Video

Pregnancy may be ideal time to consider switching MS drugs

 

Key clinical point: Multiple sclerosis relapse rates are similar before and after pregnancy, suggesting it may be a good time to consider switching medications if feasible.

Major finding: 49% of women who were pregnant after MS diagnosis reported relapses in the 2 years prior to pregnancy and 46% reported them in the 2 subsequent years. Those who had relapses prior to pregnancy were more likely to have them afterward, too.

Study details: Survey of 109 women who became pregnant after MS diagnosis.

Disclosures: Teva funded the study. Several study authors report various disclosures, including relationships with Teva.

Source: Vaughn C. et al. Abstract FC04, 2018 annual meeting, Consortium of Multiple Sclerosis Centers.


 

REPORTING FROM THE CMSC ANNUAL MEETING

Limelight Video

– Women with multiple sclerosis who fare poorly on specific medications before pregnancy don’t tend to do any better afterward, a new study finds. This suggests that pregnancy – a period when many women with MS stop taking their medication – should trigger discussions about switching from drugs that aren’t doing the job, the study’s lead author said.

“It’s a good time to consider the therapy that the individual is on, whether it’s one that’s effective for them, and whether it’s one they should return to when they start up therapy post-partum. It’s likely it will affect them the same way” after pregnancy as before, Caila Vaughn, MPH, PhD, of the University of Buffalo, said in an interview at the 2018 annual meeting of the Consortium of Multiple Sclerosis Clinics.
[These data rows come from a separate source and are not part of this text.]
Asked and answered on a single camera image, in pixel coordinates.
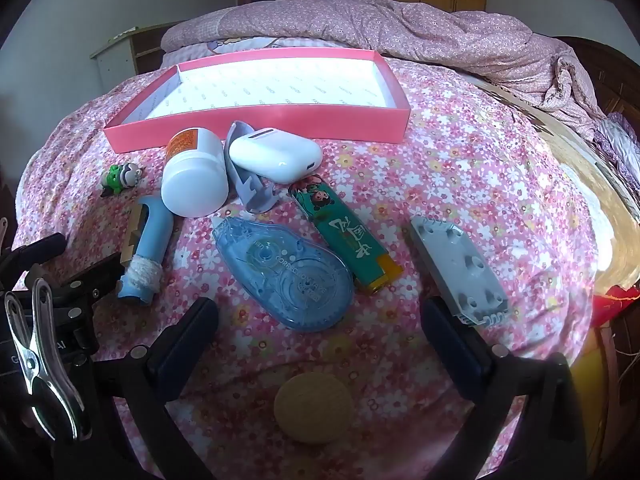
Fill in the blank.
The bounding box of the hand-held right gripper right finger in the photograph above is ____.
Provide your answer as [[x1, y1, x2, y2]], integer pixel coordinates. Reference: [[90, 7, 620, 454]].
[[420, 296, 593, 480]]

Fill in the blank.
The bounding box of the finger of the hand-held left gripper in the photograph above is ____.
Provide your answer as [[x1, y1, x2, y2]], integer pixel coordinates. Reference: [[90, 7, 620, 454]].
[[25, 255, 132, 311], [0, 232, 68, 276]]

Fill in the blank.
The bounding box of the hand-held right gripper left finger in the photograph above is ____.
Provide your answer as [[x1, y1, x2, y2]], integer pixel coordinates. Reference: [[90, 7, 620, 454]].
[[92, 296, 221, 480]]

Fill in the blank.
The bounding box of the green cartoon figurine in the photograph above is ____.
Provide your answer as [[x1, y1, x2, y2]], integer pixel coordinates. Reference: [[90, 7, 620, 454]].
[[100, 162, 145, 198]]

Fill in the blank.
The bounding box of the blue correction tape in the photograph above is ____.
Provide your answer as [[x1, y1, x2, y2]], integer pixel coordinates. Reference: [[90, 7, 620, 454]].
[[211, 215, 355, 334]]

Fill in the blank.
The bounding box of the white plastic bottle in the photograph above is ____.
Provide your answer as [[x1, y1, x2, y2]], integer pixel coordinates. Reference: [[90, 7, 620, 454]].
[[160, 128, 230, 218]]

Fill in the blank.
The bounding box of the round yellow biscuit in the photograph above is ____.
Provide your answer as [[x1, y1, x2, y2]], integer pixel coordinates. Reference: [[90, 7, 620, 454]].
[[273, 371, 353, 445]]

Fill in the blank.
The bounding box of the green cartoon lighter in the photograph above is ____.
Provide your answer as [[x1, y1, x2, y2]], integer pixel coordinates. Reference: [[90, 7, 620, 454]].
[[288, 171, 405, 295]]

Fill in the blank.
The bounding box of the pink cardboard box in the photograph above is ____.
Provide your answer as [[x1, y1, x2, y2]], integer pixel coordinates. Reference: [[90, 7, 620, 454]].
[[103, 46, 412, 155]]

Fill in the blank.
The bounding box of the metal spring clamp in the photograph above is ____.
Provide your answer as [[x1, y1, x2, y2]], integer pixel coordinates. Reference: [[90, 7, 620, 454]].
[[4, 278, 93, 443]]

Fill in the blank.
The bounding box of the tan wooden piece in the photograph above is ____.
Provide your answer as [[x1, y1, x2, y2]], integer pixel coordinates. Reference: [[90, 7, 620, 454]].
[[120, 204, 148, 266]]

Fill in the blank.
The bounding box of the grey plastic block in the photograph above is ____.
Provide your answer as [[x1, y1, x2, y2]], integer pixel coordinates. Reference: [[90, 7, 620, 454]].
[[410, 215, 512, 328]]

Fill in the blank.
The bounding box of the grey-blue plastic clip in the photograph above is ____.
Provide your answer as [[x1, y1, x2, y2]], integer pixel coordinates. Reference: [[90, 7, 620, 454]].
[[223, 120, 281, 213]]

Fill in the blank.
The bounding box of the pink floral bedsheet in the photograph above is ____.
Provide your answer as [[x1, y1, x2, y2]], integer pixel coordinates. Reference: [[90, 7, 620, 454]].
[[12, 55, 616, 480]]

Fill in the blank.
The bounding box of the white wooden nightstand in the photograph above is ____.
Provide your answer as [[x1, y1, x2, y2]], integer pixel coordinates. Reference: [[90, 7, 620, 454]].
[[90, 22, 186, 81]]

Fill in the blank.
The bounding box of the white earbuds case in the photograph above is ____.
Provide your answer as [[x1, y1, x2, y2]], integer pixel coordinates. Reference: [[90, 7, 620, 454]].
[[229, 126, 322, 184]]

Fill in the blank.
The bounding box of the lilac satin cloth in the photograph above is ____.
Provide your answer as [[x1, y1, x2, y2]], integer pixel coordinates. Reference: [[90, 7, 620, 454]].
[[595, 112, 640, 211]]

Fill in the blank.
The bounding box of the cartoon print pillow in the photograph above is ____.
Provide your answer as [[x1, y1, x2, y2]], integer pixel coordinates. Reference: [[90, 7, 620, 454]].
[[165, 35, 361, 68]]

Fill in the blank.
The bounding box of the dark wooden headboard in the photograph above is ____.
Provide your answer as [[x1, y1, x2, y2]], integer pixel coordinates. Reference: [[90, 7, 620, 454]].
[[550, 35, 640, 126]]

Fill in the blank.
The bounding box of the pink floral quilt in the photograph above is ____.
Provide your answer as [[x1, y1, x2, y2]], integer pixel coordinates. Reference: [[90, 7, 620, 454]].
[[161, 0, 608, 116]]

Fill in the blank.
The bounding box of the light blue curved handle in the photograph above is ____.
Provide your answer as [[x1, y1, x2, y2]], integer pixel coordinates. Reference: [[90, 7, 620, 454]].
[[116, 196, 175, 307]]
From 2012-2017, the study authors sent surveys to 1,651 women in the New York State Multiple Sclerosis Consortium as part of an effort to understand how pregnancy affects women with MS, especially when relapses return in the post-partum period.

Of the 1,651 women, 635 (38% of the total) agreed to answer questions about their reproductive history.
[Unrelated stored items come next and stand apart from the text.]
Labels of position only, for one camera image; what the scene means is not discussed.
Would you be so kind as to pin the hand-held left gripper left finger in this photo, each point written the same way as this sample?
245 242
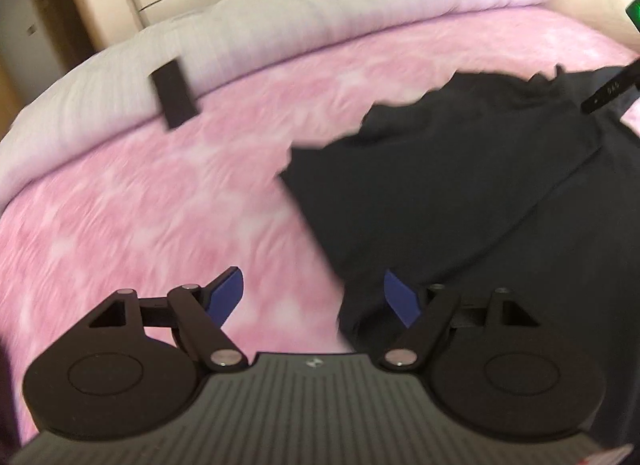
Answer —
227 295

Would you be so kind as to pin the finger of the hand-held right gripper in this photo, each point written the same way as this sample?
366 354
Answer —
612 90

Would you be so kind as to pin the dark brown door frame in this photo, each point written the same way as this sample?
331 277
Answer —
55 0

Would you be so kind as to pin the small wall switch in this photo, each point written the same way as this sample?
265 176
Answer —
31 30

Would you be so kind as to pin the dark navy garment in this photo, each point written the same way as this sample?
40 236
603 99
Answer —
475 185

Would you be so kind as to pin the white ribbed quilt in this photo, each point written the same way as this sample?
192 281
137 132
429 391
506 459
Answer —
300 35

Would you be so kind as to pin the pink rose blanket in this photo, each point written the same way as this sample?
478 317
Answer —
175 205

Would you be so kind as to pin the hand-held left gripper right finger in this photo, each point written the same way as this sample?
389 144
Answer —
400 297

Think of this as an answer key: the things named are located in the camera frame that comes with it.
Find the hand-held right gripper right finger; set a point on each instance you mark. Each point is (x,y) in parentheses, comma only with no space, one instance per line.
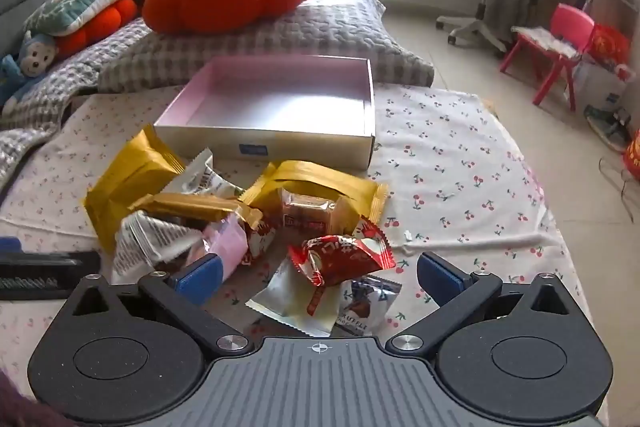
(441,279)

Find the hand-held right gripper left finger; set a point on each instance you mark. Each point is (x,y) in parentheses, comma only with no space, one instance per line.
(197,278)

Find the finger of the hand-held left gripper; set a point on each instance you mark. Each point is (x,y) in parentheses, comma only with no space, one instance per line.
(82,269)

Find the pink snack packet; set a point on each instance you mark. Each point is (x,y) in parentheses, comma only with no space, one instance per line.
(227,247)

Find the white newsprint snack packet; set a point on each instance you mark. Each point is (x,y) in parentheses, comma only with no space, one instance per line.
(150,242)

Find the gold snack stick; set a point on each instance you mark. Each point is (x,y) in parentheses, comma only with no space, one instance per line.
(200,207)

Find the small red white snack packet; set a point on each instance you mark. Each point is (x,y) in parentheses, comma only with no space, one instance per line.
(260,242)

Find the silver blue chocolate packet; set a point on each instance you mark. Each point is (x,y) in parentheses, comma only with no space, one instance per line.
(367,304)

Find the plain white snack packet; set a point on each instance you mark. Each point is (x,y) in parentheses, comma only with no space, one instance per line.
(285,307)

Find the plain gold snack packet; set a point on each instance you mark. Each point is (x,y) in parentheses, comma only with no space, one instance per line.
(125,177)

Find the gold snack packet with fold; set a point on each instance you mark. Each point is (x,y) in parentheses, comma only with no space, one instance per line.
(345,192)

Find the pink cardboard box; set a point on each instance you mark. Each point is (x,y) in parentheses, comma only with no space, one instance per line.
(280,97)

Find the cherry print bed sheet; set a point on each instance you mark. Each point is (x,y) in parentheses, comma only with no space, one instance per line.
(460,187)

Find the white printed snack packet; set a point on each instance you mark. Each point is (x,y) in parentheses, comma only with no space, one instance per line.
(207,179)

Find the clear wrapped brown biscuit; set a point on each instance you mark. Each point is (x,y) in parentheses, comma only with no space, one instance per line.
(307,209)

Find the blue monkey plush toy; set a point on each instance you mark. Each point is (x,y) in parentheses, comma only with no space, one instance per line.
(30,62)

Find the dark shoes on floor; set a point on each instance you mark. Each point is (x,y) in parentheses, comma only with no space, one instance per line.
(607,127)

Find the large red gift bag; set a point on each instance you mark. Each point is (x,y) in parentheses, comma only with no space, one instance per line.
(632,154)

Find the small orange pumpkin pillow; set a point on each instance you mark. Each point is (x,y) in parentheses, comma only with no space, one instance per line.
(95,24)

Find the white paper bag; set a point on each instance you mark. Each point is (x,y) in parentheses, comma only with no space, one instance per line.
(600,87)

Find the grey checkered pillow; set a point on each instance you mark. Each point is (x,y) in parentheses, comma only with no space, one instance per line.
(325,37)

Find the pink plastic child chair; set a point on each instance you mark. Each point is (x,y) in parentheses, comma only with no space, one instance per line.
(570,24)

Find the small red gift bag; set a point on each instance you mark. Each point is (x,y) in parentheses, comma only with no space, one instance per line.
(607,44)
Pregnancy data was available for 627 patients of whom 490 (78%) had been pregnant. Of those, 109 said they became pregnant after their MS diagnosis.
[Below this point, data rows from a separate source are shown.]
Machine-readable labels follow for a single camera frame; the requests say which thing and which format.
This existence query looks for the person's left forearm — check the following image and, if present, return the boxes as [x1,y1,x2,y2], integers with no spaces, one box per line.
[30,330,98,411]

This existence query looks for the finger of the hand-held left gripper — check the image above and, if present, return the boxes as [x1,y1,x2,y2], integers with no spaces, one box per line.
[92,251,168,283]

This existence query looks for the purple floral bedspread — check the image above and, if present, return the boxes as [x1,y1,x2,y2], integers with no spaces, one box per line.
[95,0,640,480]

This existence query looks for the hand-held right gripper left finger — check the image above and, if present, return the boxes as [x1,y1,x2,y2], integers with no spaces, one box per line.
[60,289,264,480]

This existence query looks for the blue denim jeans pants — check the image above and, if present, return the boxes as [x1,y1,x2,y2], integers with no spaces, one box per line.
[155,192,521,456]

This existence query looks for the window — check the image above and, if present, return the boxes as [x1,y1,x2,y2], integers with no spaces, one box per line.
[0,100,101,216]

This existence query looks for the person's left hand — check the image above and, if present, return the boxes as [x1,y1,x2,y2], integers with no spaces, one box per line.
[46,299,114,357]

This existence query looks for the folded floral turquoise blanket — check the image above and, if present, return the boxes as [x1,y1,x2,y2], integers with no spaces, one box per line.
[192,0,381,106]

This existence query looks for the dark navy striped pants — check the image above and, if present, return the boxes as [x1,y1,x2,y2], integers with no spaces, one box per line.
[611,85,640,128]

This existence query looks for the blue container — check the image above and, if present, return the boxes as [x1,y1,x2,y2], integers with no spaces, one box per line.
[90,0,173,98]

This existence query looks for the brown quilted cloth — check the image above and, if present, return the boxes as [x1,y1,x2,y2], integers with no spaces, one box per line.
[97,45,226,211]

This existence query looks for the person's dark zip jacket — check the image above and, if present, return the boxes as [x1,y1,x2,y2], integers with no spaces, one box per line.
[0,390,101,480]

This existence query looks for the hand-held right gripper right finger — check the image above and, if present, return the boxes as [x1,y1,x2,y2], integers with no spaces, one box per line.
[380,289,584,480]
Fifty-three (49%) reported relapses in the 2 years prior to pregnancy and 46% reported them in the 2 subsequent years. Just 12% reported relapses during pregnancy, and 16% said they took disease-modifying drugs during pregnancy (60% had taken them before pregnancy).

Why does MS become less severe during pregnancy? “We believe the dormancy of the disease is related to an immune system that is naturally decreased and depressed during pregnancy,” Dr. Vaughn said. Afterward, she said, “the relapses are related to the recovery of the immune system post-partum.”